Can LED Compatibility Be Known Without Testing?

When someone asks whether a given LED is compatible with their system, there are two different questions being asked - Does this system supply what the LED needs to work? - but also, Is this LED going to perform in a way that fits the site's needs? These questions have very different answers.

  • Figuring out whether an LED performs in a way the site needs cannot be known without testing, even if the outputs of the control system are known to match up with the inputs of the luminaire as determined above. LED dimming is unfortunately not as simple as with incandescent - dimming is no longer a physical interaction between power and heat shedding, but a program made with circuit boards and chips. Any design change can have a major impact on actual performance, so performance cannot be known ahead of time and similar products won't necessarily perform the same.
    • This reality is why we provide testing as a free service, and always recommend it whenever possible. This guide is a great resource in knowing how to send test samples, and what actually needs to be sent.
  • Figuring out whether a system supplies what the LED needs can almost always be figured out from the datasheets of the products involved. Knowing an exact luminaire spec can make a reference against an ETC control very simple, and determining whether two products are compatible on-the-page is usually simple without testing.
    • Terms like TRIAC dimming, leading edge (LE) dimming or forward phase dimming suggest the LED could work with D20-style modules, or ELV-style dimmers programmed to operate in forward phase.
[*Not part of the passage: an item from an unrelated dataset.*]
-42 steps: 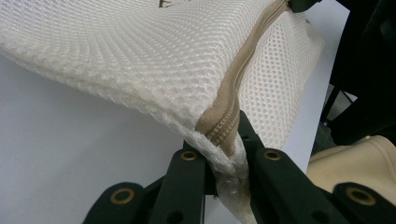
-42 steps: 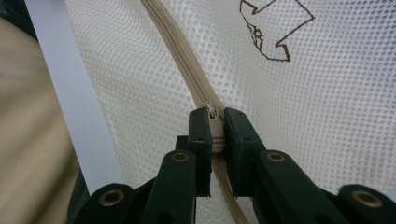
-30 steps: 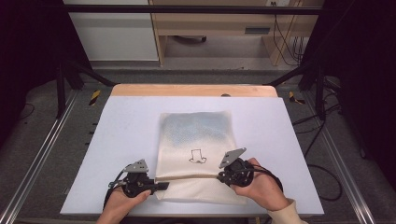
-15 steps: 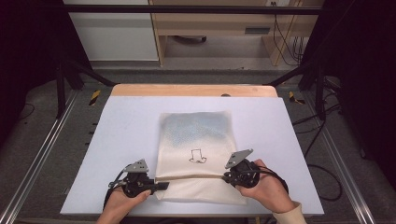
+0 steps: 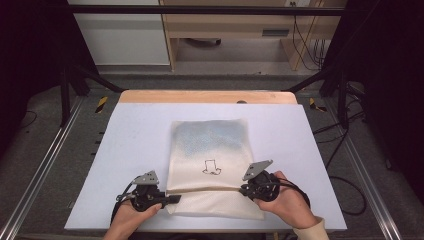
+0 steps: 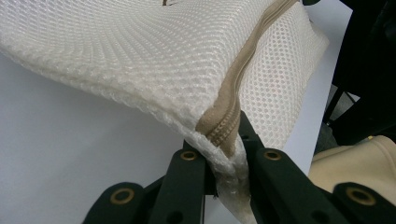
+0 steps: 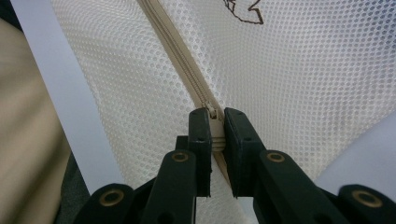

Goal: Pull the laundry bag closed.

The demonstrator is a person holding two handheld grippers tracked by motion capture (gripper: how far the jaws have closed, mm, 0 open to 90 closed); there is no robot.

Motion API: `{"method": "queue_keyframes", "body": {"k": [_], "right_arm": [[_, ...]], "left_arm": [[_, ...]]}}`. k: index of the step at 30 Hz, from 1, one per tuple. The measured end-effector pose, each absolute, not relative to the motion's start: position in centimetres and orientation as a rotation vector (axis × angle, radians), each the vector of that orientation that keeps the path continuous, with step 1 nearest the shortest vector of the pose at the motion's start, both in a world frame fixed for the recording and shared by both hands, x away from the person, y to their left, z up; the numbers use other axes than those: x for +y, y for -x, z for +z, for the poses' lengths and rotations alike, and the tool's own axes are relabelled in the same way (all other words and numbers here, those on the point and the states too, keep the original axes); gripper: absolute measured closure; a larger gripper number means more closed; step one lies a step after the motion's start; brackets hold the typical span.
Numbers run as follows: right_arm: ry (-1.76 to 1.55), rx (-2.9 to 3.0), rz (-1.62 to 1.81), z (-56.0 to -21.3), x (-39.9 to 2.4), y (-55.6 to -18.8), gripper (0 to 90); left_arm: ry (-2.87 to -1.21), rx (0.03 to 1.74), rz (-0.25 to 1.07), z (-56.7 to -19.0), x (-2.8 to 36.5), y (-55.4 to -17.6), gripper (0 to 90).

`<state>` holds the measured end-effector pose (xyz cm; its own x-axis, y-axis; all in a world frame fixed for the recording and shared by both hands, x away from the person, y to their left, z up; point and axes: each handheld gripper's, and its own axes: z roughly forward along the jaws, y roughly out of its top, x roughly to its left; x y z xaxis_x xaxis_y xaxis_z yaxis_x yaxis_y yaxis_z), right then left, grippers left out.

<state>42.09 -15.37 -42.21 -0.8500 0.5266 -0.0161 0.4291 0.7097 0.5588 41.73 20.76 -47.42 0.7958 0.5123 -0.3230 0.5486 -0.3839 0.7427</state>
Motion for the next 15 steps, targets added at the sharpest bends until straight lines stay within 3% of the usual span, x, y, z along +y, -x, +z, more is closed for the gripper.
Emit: {"method": "queue_keyframes", "body": {"k": [15], "right_arm": [[-0.801, 2.727, 0.829, -42.32, -16.34, -42.01, 81.7]], "left_arm": [[-2.052, 0.79, -0.038, -47.37, 20.85, -41.74, 84.8]]}}
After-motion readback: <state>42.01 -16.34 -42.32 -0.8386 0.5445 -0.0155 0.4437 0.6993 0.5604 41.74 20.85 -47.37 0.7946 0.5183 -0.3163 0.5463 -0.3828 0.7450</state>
    • Terms like ELV dimming, trailing edge (TE) dimming or reverse phase dimming suggest the LED could work with ELV-style dimmers.
    • Nonspecific terms (like simply saying dimmable or line voltage dimmable) usually mean the LED could work with any D20-style or ELV-style dimmer.
    • LEDs that specify 0-10V dimming can be dimmed with a 0-10V controller, which still requires a switched power source.
    • LEDs which do not explicitly state they are dimmable, or state that they are not dimmable cannot be dimmed.